Valdis Dombrovskis, Vicepresidente esecutivo per Un’economia al servizio delle persone, ha dichiarato: “È importante garantire che la ripresa economica giovi anche ai lavoratori a basso salario. Con questa proposta vogliamo garantire che i lavoratori dell’UE possano condurre una vita dignitosa ovunque lavorino. Il dialogo sociale svolge un ruolo cruciale nella negoziazione dei salari a livello nazionale e locale. Sosteniamo la libertà delle parti sociali di negoziare i salari autonomamente e, ove ciò non sia possibile, forniamo un quadro per orientare gli Stati membri nella determinazione dei salari minimi”.

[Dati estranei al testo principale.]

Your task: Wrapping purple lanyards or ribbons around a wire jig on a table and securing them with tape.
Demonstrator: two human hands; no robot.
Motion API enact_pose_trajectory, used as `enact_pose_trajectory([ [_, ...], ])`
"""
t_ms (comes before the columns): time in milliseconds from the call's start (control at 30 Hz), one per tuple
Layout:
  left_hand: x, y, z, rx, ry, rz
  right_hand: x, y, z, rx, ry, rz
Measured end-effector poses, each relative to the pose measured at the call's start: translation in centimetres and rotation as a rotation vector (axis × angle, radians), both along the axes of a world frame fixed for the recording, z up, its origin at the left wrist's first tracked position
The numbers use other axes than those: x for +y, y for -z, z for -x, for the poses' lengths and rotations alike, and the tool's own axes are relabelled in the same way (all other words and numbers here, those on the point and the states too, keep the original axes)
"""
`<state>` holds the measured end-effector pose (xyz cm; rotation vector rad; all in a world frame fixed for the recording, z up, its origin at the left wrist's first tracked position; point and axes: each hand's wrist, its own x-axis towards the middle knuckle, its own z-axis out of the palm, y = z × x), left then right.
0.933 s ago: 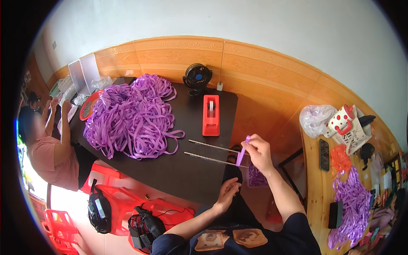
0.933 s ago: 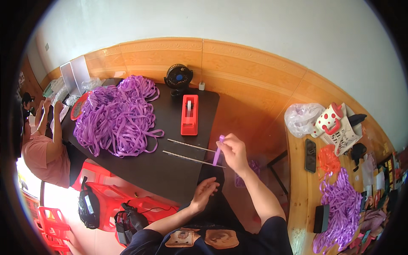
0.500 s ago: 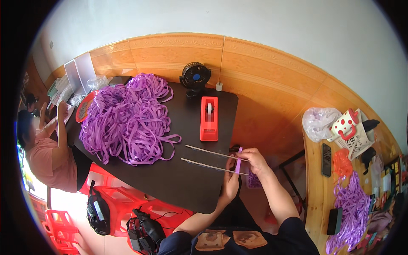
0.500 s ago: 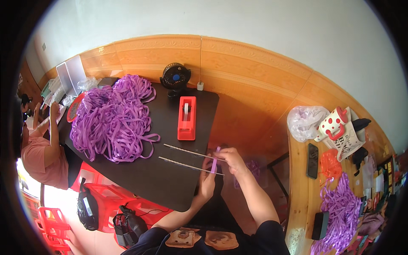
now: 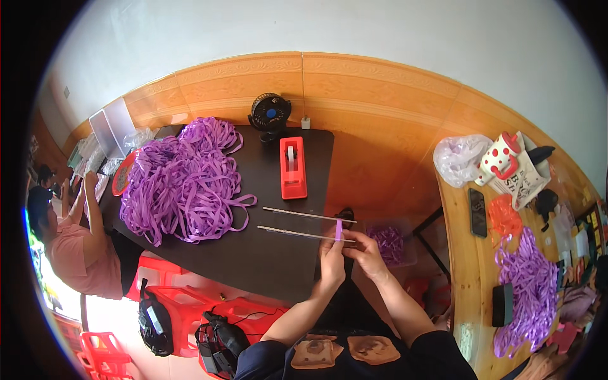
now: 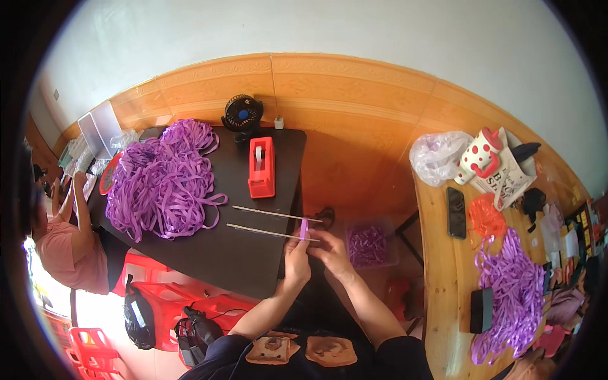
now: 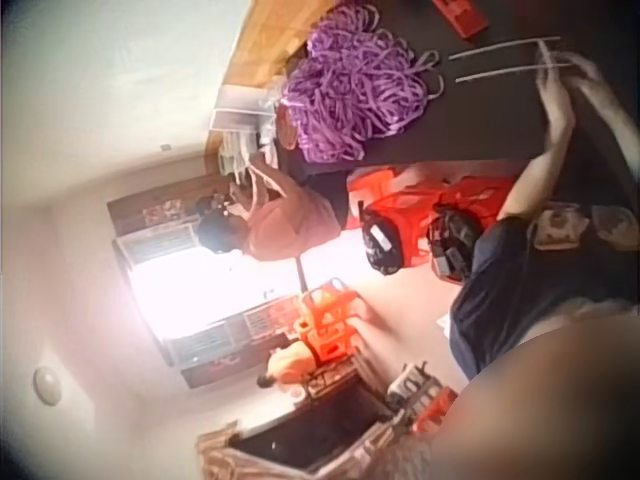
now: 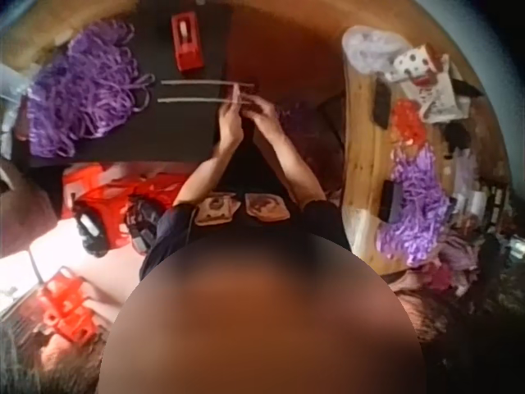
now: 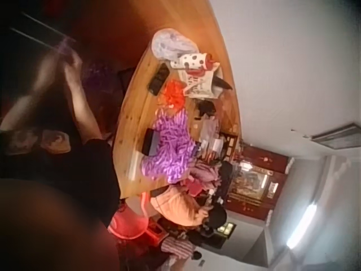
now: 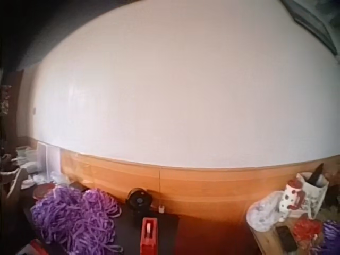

Nicolas Schmit, Commissario per il Lavoro e i diritti sociali, ha dichiarato: “Quasi il 10% dei lavoratori nell’UE vive in condizioni di povertà. Questa situazione deve cambiare. Chi ha un lavoro non deve faticare ad arrivare a fine mese. I salari minimi devono recuperare terreno rispetto ad altri salari che, negli ultimi decenni, sono cresciuti lasciando indietro i salari minimi. La contrattazione collettiva dovrebbe costituire lo standard di riferimento in tutti gli Stati membri. Il principio 6 del pilastro europeo dei diritti sociali sancisce, nero su bianco, che sono garantite retribuzioni minime adeguate. Tutti gli Stati membri lo hanno approvato e contiamo quindi sul loro costante impegno in tal senso”.